TASK PROMPT
Print this span of the material below exactly: the line with "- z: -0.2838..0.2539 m", the line with "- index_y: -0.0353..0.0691", and every line between them, but nothing else.
---- THE RECORDS
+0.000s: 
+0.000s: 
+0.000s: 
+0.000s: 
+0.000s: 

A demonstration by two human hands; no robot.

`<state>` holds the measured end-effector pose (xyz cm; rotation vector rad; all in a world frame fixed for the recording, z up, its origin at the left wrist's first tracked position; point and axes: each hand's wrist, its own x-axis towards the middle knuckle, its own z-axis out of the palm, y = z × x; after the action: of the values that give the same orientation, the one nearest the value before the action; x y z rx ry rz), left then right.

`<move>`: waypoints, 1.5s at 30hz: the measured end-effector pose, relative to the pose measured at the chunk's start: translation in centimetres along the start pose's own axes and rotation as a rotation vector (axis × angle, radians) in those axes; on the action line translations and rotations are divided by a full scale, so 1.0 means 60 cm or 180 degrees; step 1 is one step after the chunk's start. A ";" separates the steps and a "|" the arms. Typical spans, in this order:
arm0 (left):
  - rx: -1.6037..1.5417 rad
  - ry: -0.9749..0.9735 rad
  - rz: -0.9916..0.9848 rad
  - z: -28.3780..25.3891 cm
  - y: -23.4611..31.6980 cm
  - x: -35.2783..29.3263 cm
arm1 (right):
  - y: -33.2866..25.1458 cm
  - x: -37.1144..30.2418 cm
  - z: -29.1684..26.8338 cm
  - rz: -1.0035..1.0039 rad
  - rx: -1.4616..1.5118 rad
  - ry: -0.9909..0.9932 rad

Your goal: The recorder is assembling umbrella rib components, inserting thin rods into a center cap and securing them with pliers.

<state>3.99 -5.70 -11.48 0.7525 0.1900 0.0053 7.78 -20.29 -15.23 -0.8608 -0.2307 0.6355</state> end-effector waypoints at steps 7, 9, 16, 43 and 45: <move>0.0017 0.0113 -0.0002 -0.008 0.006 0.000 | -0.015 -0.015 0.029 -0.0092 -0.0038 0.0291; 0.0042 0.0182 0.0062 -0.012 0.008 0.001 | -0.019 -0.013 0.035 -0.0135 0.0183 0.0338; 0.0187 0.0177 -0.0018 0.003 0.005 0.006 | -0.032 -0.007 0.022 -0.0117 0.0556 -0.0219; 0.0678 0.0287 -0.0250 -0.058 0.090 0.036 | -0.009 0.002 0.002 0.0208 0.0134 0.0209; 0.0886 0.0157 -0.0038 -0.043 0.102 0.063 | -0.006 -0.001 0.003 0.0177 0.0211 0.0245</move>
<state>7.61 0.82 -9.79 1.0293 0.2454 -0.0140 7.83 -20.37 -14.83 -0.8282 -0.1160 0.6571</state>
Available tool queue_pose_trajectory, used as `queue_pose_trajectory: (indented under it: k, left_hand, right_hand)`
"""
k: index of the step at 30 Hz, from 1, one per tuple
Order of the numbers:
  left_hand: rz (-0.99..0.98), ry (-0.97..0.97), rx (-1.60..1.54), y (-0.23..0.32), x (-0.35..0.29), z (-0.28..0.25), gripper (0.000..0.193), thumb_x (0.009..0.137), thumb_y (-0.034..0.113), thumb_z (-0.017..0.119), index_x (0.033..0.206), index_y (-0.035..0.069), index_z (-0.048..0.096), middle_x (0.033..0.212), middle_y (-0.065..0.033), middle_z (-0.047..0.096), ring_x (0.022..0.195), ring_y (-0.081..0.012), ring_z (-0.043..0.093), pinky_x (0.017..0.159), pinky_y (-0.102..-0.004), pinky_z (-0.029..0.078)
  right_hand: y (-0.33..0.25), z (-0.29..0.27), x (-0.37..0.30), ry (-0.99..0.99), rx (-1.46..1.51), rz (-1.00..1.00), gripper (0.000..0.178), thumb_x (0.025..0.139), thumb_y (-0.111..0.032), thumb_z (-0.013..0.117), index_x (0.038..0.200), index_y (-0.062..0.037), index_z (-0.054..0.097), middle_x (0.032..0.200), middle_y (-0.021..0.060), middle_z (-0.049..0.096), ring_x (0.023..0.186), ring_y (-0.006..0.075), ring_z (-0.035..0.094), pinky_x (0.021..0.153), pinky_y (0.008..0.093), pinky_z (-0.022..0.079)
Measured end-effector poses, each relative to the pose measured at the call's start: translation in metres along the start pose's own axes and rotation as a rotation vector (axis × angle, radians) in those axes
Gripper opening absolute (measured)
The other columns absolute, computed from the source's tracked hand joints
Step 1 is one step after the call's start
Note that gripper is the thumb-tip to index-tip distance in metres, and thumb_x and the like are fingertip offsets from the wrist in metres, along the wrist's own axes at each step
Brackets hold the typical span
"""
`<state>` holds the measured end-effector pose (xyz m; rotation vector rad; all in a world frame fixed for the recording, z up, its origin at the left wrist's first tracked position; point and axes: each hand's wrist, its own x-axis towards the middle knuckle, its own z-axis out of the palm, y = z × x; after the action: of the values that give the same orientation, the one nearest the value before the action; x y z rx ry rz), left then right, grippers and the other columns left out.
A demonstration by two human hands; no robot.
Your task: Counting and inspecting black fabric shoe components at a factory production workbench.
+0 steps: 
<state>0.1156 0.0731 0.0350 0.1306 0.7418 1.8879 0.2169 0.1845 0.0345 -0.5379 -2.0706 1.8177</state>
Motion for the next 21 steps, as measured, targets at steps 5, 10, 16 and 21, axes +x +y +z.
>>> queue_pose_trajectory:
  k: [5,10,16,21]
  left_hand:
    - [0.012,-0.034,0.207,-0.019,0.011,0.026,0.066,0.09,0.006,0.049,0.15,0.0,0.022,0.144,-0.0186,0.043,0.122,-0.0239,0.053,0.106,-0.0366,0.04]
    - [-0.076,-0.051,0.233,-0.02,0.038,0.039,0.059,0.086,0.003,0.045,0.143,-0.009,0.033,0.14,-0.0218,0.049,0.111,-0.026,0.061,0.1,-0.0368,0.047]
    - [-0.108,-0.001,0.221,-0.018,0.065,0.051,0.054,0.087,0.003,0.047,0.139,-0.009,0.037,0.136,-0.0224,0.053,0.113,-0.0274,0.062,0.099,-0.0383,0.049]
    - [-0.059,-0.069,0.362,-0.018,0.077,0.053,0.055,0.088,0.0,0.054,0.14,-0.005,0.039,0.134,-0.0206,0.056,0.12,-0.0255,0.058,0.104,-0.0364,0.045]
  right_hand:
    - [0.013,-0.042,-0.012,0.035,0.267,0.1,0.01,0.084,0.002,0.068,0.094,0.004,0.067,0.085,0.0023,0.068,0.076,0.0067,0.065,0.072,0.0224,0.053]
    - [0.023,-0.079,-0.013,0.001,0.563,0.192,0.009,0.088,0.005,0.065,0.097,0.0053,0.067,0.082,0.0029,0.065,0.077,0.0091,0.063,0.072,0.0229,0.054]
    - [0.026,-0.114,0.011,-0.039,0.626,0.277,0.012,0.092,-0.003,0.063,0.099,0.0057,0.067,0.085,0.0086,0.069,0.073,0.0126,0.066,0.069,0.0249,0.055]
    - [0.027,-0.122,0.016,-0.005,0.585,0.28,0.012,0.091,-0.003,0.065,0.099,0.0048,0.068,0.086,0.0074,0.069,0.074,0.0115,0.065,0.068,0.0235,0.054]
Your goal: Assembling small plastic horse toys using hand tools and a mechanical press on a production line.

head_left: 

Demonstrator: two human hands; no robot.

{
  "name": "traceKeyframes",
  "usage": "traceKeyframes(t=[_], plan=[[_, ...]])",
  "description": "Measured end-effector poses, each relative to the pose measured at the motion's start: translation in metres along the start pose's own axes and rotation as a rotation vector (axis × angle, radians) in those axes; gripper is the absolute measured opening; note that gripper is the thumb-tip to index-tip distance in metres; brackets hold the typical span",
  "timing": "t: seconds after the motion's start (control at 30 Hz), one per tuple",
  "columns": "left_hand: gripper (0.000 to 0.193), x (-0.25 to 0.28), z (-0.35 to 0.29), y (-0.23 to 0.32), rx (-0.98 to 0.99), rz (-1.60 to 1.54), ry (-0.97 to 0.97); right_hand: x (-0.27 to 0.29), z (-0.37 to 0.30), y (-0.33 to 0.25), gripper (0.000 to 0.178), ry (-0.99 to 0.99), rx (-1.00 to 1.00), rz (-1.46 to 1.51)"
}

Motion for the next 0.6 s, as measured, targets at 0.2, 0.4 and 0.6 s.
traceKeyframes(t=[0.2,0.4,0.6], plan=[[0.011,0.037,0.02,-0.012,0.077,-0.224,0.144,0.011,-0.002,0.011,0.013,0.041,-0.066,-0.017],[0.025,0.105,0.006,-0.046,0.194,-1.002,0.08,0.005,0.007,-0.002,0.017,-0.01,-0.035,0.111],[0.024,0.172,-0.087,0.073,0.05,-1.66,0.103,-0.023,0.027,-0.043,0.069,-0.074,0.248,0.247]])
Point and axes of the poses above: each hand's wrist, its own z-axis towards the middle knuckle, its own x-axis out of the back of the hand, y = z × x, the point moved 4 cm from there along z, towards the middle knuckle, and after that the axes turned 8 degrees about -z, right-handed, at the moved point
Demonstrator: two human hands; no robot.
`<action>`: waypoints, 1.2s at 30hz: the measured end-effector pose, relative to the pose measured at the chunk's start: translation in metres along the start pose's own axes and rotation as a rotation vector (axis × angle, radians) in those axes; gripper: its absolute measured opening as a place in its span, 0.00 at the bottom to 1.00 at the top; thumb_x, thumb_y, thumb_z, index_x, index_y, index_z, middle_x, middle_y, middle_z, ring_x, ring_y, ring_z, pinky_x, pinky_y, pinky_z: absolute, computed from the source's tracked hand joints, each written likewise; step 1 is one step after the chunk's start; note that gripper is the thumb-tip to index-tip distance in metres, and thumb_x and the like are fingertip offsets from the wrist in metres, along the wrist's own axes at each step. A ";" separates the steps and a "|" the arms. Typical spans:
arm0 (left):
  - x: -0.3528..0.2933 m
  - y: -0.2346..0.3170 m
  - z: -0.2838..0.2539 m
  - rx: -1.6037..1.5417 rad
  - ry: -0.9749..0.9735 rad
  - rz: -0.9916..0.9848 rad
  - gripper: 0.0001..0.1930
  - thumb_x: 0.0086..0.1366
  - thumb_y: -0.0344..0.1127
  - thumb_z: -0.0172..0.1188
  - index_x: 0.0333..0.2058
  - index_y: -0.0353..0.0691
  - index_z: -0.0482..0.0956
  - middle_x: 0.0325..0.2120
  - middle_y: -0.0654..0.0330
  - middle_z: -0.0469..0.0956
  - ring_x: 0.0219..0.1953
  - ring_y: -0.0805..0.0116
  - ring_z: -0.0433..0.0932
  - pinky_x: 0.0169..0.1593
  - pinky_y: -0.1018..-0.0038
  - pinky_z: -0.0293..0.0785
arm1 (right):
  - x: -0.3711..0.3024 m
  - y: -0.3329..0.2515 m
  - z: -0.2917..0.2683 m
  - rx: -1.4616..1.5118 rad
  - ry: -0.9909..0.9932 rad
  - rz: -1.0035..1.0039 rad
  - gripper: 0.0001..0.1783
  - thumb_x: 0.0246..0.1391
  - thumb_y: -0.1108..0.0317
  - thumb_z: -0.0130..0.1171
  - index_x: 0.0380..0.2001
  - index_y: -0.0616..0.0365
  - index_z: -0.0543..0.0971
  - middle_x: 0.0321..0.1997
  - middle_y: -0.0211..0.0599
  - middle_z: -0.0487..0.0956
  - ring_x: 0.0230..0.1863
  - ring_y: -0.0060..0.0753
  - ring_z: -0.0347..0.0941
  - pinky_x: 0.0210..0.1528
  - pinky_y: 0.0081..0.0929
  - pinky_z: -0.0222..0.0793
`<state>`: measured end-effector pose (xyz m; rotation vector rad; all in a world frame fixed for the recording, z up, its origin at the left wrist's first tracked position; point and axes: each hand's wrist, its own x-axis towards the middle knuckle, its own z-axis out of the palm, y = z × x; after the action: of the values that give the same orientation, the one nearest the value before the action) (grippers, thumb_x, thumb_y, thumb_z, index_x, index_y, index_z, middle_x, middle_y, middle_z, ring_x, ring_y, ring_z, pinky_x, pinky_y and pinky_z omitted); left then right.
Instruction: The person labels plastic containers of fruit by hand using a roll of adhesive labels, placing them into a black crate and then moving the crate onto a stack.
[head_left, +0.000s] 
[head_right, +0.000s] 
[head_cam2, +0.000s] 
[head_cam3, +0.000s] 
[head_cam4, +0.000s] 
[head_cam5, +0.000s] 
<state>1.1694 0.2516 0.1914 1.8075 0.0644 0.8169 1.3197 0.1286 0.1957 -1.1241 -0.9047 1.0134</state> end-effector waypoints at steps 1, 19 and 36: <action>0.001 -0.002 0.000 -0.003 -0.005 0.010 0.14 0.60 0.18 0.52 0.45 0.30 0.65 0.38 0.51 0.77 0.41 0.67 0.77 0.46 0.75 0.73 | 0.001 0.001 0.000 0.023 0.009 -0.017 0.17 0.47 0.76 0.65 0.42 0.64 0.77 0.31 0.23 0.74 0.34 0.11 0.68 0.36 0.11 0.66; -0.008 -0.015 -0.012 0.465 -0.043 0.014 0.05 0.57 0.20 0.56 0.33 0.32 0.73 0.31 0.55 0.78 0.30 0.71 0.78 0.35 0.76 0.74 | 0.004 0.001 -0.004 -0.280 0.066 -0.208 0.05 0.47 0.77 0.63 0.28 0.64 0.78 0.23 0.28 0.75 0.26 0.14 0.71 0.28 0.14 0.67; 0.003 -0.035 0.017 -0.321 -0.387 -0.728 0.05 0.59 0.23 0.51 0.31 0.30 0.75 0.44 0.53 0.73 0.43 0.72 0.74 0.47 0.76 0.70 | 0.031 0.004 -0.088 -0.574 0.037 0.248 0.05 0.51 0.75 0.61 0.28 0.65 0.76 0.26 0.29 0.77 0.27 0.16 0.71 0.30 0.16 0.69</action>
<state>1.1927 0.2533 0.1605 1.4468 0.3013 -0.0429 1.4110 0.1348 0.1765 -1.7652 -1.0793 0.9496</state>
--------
TASK SOLUTION
  - z: -0.2838..0.2539 m
  - rx: -1.6037..1.5417 rad
  - ry: -0.9749..0.9735 rad
  - rz: -0.9916..0.9848 rad
  - gripper: 0.0001..0.1930
  - thumb_x: 0.0086..0.1366
  - thumb_y: -0.0344..0.1127
  - thumb_z: -0.0172..0.1188
  - index_x: 0.0333..0.2058
  - index_y: -0.0353..0.0691

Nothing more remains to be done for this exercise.